KedaiPena.com – Rentetan hujan yang menghantam Jabodetabek dan sekitarnya disebut Peneliti Badan Riset dan Inovasi Nasional (BRIN) sebagai kemarau basah.
Peneliti Klimatologi pada Pusat Riset Iklim dan Atmosfer, BRIN, Erma Yulihastin menyebutkan kemarau basah yang terjadi di sebagian besar Jawa ini akan diikuti dengan musim hujan yang datang lebih awal yaitu bulan September.
“Selanjutnya, hujan mengalami intensifikasi atau peningkatan secara signifikan sehingga maksimum hujan atau puncak musim hujan untuk kawasan barat Indonesia seperti Jawa, Sumatra, Kalimantan, terjadi pada bulan Oktober-November 2022,” kata Erma saat dihubungi, Jumat (7/10/2022).
Ia menjelaskan, kejadian ini dipicu oleh beberapa faktor. Pertama, La Nina dan Pacific Decadal Oscillation negatif yang masih berlanjut.
Kedua, fenomena Indian Ocean Dipole (IOD) negatif yang mencapai intensitas terkuat pada bulan Oktober 2022. Kedua faktor ini telah berperan menyediakan dukungan kelembapan dan uap air yang berlimpah sebagai sumber energi bagi aktivitas pembentukan awan dan hujan.
Ketiga, pembentukan pusaran angin skala meso dengan radius ratusan kilometer atau disebut vorteks yang terjadi di Samudra Hindia dan Laut China Selatan. Pembentukan badai vorteks di Samudra Hindia telah terjadi sejak awal Oktober dan semakin menguat sehingga menjadi siklon tropis 03S pada 6 Oktober 2022.
“Selama proses pembentukan dan penguatan badai vorteks tersebut, cuaca ekstrem berupa hujan ekstrem dan angin kencang telah melanda sejumlah wilayah di Jawa bagian barat termasuk Banten dan Jabodetabek. Hujan setiap hari turun secara persisten sejak siang hari dan bertahan hingga malam,” paparnya.
Kondisi ini, lanjut Erma, tidak semata terjadi karena hujan diurnal yang dibangkitkan oleh angin darat laut melainkan juga karena maraknya pembentukan klaster awan-awan raksasa atau disebut dengan istilah sistem awan konvektif skala meso di atas darat wilayah Jawa bagian barat.
“Sehingga ini membuat kondisi atmosfer semakin lembap dan jenuh karena pengaruh sisa-sisa awan meso yang telah terbentuk pada hari-hari sebelumnya. Inilah yang juga dapat memicu hujan ekstrem pada skala lokal, karena efek dari penumpukan energi yang mengalami pelepasan dalam bentuk cuaca ekstrem terjadi hampir setiap hari sejak awal Oktober dan diperkirakan bertahan hingga hingga akhir bulan,” paparnya lagi.
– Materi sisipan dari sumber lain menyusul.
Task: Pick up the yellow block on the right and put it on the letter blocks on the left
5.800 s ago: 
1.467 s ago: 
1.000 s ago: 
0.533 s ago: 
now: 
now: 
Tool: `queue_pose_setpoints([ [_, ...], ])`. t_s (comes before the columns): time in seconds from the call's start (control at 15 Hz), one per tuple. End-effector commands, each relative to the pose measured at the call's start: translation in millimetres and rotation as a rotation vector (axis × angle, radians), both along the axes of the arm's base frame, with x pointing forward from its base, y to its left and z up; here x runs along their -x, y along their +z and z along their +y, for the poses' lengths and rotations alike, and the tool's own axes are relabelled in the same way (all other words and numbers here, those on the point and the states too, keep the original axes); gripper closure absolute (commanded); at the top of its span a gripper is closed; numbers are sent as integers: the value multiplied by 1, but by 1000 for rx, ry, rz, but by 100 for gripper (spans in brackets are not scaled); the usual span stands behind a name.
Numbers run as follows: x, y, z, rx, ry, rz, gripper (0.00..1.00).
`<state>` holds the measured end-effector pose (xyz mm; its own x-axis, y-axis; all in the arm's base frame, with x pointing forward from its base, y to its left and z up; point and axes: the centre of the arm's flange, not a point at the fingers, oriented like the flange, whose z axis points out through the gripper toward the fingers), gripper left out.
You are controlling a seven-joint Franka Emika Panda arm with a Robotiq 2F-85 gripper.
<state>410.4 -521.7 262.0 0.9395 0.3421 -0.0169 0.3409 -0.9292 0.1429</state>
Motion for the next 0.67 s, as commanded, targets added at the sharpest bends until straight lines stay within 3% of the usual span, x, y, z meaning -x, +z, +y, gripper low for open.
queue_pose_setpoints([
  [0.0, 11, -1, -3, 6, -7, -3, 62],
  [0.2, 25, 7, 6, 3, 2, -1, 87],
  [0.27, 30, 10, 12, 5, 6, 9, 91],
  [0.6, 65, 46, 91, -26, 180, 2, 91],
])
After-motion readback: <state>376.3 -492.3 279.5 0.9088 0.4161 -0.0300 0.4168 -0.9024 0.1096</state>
Maka, dampak intensifikasi hujan selama bulan Oktober mengakibatkan banjir di Jakarta sudah mulai terjadi dan akan semakin meluas seiring dengan maraknya kejadian cuaca ekstrem baik di Jakarta maupun di area penyangga Jakarta bagian selatan yaitu Depok dan Bogor.
“Tidak perlu menunggu Januari bagi Jakarta mengalami banjir meluas, sebab puncak hujan terjadi pada Oktober dan November,” kata Erma mengingatkan.
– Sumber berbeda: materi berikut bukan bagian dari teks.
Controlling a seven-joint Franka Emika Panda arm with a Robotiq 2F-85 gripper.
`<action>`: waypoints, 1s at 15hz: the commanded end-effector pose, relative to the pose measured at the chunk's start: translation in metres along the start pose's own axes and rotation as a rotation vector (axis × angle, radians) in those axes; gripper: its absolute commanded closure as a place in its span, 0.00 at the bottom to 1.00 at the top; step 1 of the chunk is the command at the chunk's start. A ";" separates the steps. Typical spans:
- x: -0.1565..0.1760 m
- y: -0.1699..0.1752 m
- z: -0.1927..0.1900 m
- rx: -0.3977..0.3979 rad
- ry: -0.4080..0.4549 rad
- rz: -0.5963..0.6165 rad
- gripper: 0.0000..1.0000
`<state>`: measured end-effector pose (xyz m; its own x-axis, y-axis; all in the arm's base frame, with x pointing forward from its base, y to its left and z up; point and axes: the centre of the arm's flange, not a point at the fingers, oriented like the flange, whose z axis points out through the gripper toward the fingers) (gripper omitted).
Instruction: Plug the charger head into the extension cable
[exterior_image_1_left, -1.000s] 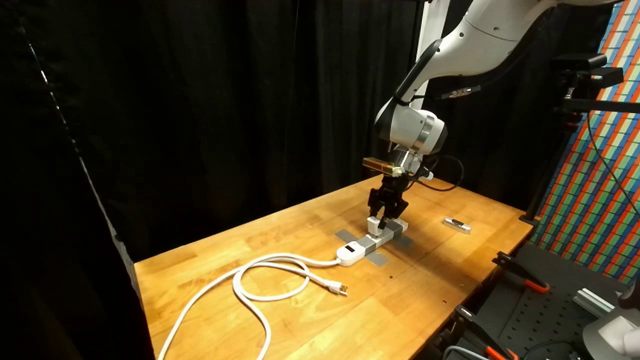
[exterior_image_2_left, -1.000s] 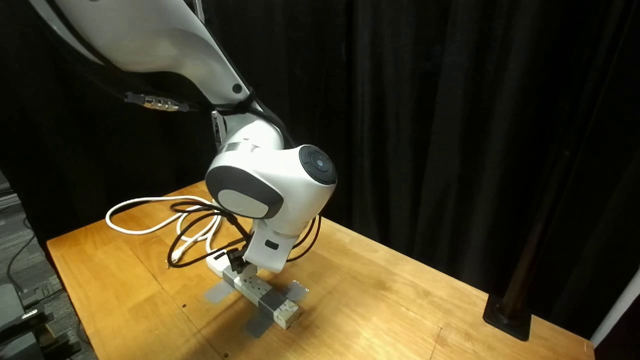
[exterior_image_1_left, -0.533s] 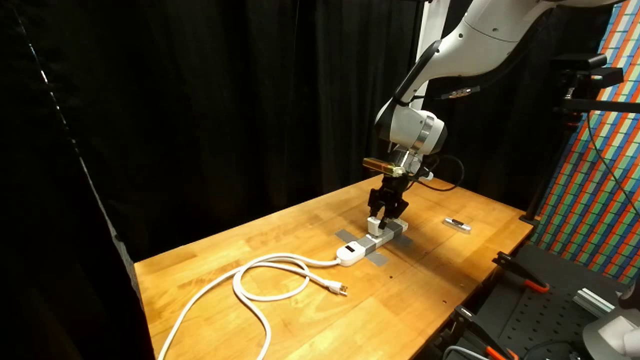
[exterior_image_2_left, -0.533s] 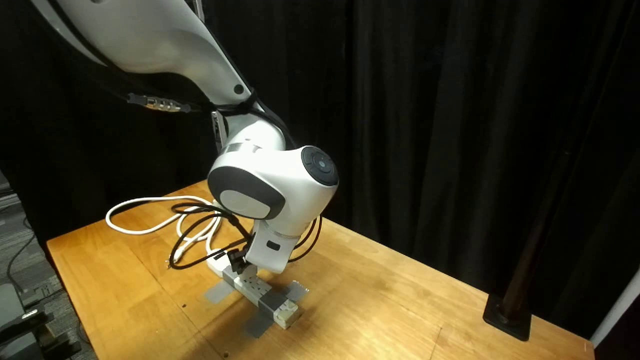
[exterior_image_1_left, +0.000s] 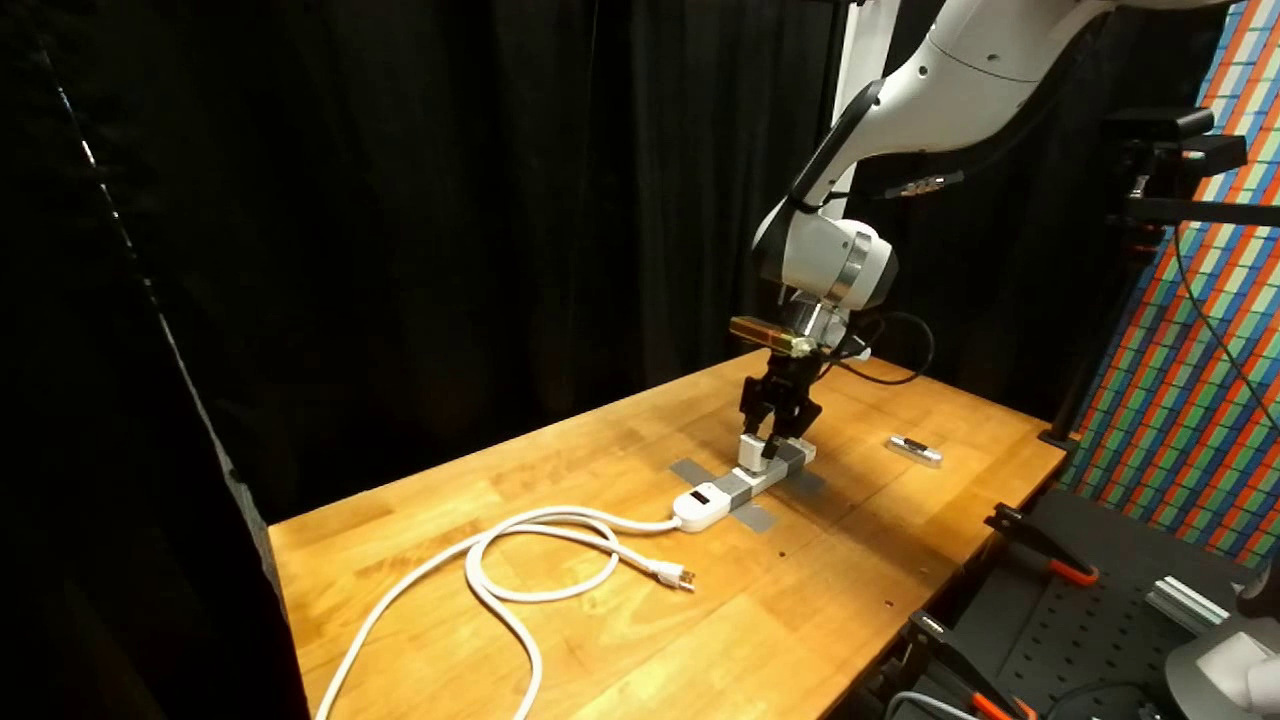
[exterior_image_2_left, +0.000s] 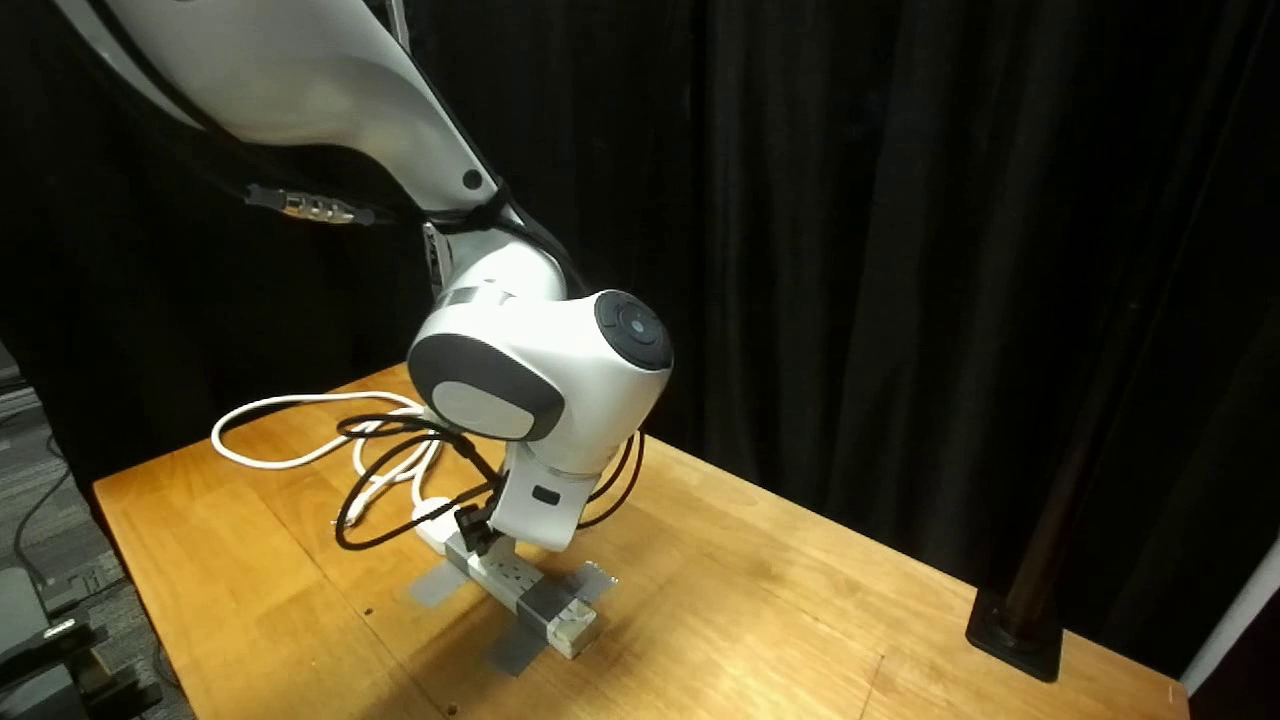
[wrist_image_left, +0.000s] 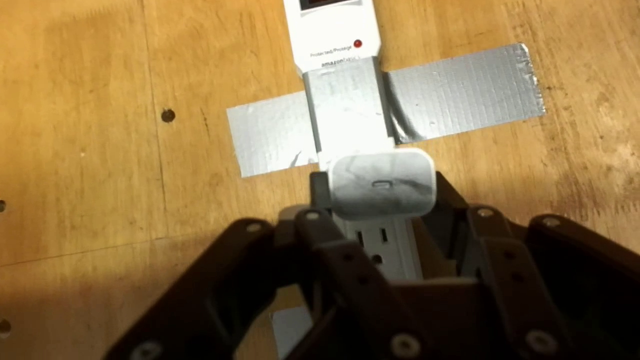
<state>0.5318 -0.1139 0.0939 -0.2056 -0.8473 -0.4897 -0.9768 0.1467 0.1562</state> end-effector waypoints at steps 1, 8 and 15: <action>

Pada bulan Desember dan Januari, justru sektor barat Indonesia cenderung kering, namun sebaliknya wilayah di bagian tenggara Indonesia akan mengalami sering mengalami potensi hujan ekstrem sehingga beresiko mengalami banjir pada bulan-bulan tersebut.
“Oleh karena itu, pemerintah dan masyarakat harus siap siaga terhadap berbagai kemungkinan terburuk jika hujan makin meningkat dan banjir longsor dapat semakin meluas di Jawa, khususnya di wilayah Jakarta dan sekitarnya,” pungkasnya.